Aftershocks
- My Therapy Life
- Dec 4, 2019
- 4 min read
After the quake comes the aftershocks. They happen in the same place as the original shock and are caused by the displacement effects of the initial trauma. And, whilst most aftershocks are smaller than the mainshock, they can still be damaging or deadly.
And so, it would seem, has happened here (in my head I mean).

7 days on from the 40 minute sobbing session I sat in the same room following a week of near ‘normality’. The Great Head Fuck Challenge (TGHFC) had paused whilst players had a comfort break and made a cuppa.
Not to say that I wasn’t, on some level, contemplating my next move but that hiatus was lovely.
I got dressed up, went on a night out and enjoyed myself, I spent the weekend in London with my lovely mum and watched my favourite show in the world starring my two favourite vocalists. I dealt with the tinge of sadness about the lost friend I hoped to share this with one day. I dealt with it like a NORMAL person. Oh, that brew was lovely.
Alas, by the end of the Monday I was back at the THHFC board, refreshed but heavy hearted that the game wasn’t over.
The first tremor came after a day at work slogging over endless copywriting tasks, each with little meaning or benefit to the recipient. For a lover of words and language it’s a bit like a curator watching an assault on treasured artefacts. Words should have purpose, should create emotion and response. Functional words, which have been the bread and butter of my career for over 15 years, feel so empty these days. Hero therapist suggests that the effects of therapy can be that people we are no longer happy to settle for things which we once did. I’ll probably keep this quandary quiet in the office just for now.
So there I was now 7 days on from the catharsis of a good cry, 7 days on from the connection I felt as I let myself be vulnerable in front of a safe person.
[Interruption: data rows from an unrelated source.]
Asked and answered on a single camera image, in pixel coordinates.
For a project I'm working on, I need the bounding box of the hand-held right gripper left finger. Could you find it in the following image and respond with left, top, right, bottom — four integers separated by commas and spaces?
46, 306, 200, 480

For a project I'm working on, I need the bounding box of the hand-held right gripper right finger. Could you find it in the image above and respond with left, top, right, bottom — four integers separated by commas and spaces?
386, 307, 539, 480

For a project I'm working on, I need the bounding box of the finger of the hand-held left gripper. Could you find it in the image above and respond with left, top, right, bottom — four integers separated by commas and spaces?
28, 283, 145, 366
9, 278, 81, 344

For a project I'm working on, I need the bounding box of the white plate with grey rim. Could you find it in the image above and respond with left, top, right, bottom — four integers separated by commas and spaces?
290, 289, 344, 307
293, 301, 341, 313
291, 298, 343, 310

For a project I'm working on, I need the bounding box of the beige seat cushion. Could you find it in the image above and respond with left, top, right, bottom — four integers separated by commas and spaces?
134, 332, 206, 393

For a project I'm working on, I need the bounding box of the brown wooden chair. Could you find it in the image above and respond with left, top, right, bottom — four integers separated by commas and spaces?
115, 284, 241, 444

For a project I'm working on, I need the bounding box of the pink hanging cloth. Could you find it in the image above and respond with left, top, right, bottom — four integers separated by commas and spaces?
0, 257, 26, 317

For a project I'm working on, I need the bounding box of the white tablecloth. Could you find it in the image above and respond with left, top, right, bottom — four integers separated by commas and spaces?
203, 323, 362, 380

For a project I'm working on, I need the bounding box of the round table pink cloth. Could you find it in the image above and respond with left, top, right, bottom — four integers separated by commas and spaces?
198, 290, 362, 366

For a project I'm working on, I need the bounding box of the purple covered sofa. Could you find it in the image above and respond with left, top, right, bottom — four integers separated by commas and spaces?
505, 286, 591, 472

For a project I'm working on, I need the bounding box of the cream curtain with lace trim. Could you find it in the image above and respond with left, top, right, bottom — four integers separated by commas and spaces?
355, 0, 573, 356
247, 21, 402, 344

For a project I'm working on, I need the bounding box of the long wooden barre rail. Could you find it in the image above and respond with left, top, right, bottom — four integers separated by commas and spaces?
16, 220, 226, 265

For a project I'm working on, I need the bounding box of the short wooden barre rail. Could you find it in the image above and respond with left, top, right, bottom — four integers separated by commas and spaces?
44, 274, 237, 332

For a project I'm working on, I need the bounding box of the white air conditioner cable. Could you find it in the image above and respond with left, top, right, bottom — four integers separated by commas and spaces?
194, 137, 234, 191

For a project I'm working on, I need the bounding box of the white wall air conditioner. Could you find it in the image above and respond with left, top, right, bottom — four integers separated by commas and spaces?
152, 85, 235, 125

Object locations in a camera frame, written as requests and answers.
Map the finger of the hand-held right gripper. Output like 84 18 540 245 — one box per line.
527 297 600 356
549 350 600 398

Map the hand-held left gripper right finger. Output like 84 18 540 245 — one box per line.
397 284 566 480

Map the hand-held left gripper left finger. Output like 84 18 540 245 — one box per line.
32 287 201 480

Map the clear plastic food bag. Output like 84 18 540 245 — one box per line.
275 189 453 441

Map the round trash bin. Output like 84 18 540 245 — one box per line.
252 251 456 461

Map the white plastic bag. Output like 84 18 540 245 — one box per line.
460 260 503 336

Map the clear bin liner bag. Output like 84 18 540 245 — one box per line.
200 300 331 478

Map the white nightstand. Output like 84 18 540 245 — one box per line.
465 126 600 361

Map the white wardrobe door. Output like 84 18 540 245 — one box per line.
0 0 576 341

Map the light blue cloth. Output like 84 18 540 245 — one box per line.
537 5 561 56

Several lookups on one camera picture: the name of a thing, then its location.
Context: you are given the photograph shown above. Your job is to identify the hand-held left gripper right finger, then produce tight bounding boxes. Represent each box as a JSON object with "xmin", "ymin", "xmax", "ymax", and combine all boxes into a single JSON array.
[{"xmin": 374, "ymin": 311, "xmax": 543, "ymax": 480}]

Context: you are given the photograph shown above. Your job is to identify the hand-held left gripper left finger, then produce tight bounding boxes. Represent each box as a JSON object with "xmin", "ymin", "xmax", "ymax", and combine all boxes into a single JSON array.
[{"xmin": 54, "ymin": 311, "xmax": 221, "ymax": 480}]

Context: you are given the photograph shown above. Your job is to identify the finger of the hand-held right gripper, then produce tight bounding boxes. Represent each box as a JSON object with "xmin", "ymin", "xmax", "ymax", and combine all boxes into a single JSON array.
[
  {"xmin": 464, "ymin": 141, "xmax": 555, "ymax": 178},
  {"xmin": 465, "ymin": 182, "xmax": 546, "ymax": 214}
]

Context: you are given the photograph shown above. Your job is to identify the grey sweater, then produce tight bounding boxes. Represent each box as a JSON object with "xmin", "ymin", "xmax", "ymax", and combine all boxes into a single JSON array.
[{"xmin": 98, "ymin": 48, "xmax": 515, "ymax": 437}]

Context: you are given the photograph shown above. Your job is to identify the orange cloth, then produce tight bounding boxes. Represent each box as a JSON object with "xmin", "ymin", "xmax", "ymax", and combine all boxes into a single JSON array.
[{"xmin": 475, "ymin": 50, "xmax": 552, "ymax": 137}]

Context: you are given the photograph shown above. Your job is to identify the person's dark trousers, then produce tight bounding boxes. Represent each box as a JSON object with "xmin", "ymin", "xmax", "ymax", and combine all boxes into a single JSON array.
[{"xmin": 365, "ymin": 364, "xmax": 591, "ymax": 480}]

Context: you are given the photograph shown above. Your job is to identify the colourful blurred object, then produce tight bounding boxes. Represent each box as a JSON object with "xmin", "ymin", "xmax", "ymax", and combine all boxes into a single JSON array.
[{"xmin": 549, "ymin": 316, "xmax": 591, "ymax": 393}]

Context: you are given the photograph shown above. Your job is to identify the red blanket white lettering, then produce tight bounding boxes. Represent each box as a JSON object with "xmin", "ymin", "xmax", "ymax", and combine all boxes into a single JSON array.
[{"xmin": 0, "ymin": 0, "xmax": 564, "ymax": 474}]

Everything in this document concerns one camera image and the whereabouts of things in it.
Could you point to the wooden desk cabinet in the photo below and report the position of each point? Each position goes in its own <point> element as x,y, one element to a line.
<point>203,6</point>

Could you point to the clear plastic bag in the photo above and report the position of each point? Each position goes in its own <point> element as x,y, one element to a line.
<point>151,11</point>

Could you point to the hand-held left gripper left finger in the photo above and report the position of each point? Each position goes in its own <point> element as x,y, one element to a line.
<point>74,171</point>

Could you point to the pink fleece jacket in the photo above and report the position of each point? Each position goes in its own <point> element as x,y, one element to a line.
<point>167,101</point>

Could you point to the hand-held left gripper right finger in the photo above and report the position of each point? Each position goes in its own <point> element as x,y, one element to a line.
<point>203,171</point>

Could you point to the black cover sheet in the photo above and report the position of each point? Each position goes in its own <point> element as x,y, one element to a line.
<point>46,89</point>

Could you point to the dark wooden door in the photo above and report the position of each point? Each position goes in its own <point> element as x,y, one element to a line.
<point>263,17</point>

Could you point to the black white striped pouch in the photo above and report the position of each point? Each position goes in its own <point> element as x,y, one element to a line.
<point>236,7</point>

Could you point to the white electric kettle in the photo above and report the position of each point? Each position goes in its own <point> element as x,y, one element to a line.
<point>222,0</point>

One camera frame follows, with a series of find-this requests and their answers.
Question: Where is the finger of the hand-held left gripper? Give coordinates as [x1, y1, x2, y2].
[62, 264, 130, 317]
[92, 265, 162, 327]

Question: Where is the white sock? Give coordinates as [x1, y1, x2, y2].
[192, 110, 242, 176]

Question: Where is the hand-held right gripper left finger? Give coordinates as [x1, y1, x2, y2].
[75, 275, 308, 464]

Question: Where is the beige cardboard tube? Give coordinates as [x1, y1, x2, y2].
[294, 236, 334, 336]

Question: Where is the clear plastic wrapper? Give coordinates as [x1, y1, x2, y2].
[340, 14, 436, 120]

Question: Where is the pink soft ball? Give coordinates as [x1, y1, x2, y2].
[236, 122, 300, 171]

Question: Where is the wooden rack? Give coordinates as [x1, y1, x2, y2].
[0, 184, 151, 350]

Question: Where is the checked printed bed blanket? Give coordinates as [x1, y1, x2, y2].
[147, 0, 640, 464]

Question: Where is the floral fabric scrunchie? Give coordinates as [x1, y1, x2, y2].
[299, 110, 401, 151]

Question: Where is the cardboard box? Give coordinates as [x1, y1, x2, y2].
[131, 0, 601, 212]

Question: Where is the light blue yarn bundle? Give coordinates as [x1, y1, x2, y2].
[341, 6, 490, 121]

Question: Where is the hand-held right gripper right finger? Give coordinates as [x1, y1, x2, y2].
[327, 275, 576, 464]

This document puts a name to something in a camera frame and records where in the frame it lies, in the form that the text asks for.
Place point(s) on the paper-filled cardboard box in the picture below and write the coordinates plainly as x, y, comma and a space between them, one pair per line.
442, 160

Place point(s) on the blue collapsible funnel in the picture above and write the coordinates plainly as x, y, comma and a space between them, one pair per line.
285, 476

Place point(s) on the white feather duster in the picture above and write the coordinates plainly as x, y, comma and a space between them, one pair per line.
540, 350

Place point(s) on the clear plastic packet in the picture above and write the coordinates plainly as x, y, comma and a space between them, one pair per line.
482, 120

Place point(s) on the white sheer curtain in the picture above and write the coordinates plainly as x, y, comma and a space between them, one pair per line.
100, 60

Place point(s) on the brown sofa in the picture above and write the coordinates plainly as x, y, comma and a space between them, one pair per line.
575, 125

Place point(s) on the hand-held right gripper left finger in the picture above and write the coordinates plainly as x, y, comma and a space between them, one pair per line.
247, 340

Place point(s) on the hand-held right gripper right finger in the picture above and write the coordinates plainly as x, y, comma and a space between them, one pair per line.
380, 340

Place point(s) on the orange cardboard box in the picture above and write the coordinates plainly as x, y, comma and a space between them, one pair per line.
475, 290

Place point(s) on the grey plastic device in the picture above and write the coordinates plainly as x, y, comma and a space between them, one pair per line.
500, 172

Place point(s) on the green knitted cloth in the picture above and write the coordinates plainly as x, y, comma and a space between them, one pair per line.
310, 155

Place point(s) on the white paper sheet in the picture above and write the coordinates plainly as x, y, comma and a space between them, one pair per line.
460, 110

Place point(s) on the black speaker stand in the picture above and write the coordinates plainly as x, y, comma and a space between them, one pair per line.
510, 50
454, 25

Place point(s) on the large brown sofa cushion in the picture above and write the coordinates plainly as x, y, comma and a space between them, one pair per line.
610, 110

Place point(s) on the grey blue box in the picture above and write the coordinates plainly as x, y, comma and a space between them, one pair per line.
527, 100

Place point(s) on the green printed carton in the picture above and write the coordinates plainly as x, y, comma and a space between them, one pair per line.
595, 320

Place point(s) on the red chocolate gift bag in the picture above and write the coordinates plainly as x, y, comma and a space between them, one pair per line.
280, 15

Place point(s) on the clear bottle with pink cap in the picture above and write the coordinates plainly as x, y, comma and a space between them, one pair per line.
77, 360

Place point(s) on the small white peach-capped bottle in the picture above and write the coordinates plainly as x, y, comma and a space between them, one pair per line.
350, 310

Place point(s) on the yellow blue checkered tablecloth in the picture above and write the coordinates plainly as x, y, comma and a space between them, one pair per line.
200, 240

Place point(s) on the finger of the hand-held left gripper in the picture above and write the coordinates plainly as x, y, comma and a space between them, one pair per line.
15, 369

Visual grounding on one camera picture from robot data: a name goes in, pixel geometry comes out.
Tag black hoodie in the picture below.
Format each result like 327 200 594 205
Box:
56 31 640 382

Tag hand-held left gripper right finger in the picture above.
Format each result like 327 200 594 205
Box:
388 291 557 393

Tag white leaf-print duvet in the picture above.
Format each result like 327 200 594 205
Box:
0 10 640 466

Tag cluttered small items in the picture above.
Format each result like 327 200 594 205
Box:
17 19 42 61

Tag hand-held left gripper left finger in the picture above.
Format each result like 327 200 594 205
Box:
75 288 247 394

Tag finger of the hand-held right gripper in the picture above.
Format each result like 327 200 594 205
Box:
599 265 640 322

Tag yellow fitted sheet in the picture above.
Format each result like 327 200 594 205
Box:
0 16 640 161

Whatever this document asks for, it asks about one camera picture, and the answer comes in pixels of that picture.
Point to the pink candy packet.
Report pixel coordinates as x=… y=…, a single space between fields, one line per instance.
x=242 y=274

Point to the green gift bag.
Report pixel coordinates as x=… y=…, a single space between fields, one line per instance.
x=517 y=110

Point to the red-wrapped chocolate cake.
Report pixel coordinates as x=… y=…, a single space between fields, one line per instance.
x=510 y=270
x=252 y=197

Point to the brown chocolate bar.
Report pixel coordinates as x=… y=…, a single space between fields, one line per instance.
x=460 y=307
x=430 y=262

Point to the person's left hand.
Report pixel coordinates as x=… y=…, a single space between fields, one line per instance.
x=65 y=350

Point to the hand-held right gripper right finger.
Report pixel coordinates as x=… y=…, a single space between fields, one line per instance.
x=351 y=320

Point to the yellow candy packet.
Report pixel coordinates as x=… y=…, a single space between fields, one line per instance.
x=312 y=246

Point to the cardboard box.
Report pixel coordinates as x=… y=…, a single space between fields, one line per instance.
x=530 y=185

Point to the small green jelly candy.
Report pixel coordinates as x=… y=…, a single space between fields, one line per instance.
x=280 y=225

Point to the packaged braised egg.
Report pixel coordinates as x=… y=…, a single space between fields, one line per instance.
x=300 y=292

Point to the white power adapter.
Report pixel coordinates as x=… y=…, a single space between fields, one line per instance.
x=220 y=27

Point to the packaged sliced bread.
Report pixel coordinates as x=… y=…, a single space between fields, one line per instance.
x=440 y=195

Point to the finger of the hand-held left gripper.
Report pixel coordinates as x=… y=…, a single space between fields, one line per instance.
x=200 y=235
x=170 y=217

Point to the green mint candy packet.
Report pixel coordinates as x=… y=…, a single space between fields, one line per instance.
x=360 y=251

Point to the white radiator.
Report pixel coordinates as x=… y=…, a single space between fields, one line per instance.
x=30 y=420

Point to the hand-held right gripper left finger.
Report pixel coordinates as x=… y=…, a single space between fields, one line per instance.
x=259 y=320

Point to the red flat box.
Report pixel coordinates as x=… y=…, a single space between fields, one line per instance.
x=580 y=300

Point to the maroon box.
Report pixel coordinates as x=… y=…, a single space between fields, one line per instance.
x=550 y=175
And this time no tears, just rage.
I say rage over anger because it was a violent rage inside and it was all directed at myself. I couldn’t cope with the pause in play, with the stability.
I was feeling incredibly cross about the returning self destructive urges that were surging, about a couple of upcoming scenarios I was facing that I had told myself I either couldn’t cope with or that the way I wanted to respond said terrible things about me. And, as I sat in that safe room again I was too angry to let myself get the help I needed to stabilize my town ahead of the obviously approaching aftershock.
I shut down again and watched the clock count down.
And off I went around the board again. I rolled pretty much the same set of number from the last time, went to the same places (both internally and geographically) and danced with the possibility of throwing in the towel.
And we ended up with same scenario – urgent messages telling me to get in touch. Me, yet again, testing the patience and care of super therapy dude.
The aftershock of the psychiatrist threw itself in the mix making my response to him further complicated. I wanted and needed help yet I was battling with the fear of over dependence. How dependent am I really he enquired in one of email exchanges today. And it’s a toughie - I am just not used to the feeling that I have someone who I am prepared to lean on. It is uncomfortable and I don’t understand the boundaries well. I feel like a kid in a sweet shop. Once I’m there I’m so desperate for it all I just keep wanting more and more. Despite the plethora of wonderful kind, loving and supportive people I have in my life I have never allowed myself to need things from them, never allowed myself to accept comfort. I have no frame of reference for how to behave when I start the process of letting that in and so I am constantly between 2 extremes. On the one hand I want and need all the care but on the other I am compelled to reject it and run away because I am certain I do not deserve it, am not worthy of it. It feels wrong and I am anxious in the extreme about the possibility of messing up and losing what is on offer.
In the end we exchanged a couple of worried/fractious/curt text messages later in the evening in which I confirmed I was headed home but admitted I’d not done a good job of looking after myself up to that point. I swallowed a lump of guilt for clearly causing a dent of worry and additional effort into his evening and well outside of his working hours. Anyone say boundaries?!
Today we’ve emailed. He’s explained his position and I’ve carried on apologising. I suspect right now he may well be lamenting the day I set foot in his office the first time. I doubt that my wonderfully witty dry humour and shared dislike of modern politics and turkey drummers will be enough to raise me above the lower rungs of the preferred client list today.
A, probably overdue, warning has been issued. “things do need to change” I’ve been told. Which is fair, they do. I can’t keep circling like this. I need to pick up the hard cards and complete the difficult sections of the board or else one day my risky game play will see my playing piece being removed from the challenge altogether.
And where am I now? Where am I up to as my therapy champ would ask?
I’m safer inside, I’ve processed it but I’m bloody scared.
So I guess it’s time to take my seat and join the game properly. I’m just hoping that my fellow player hasn’t given up and retreated just yet.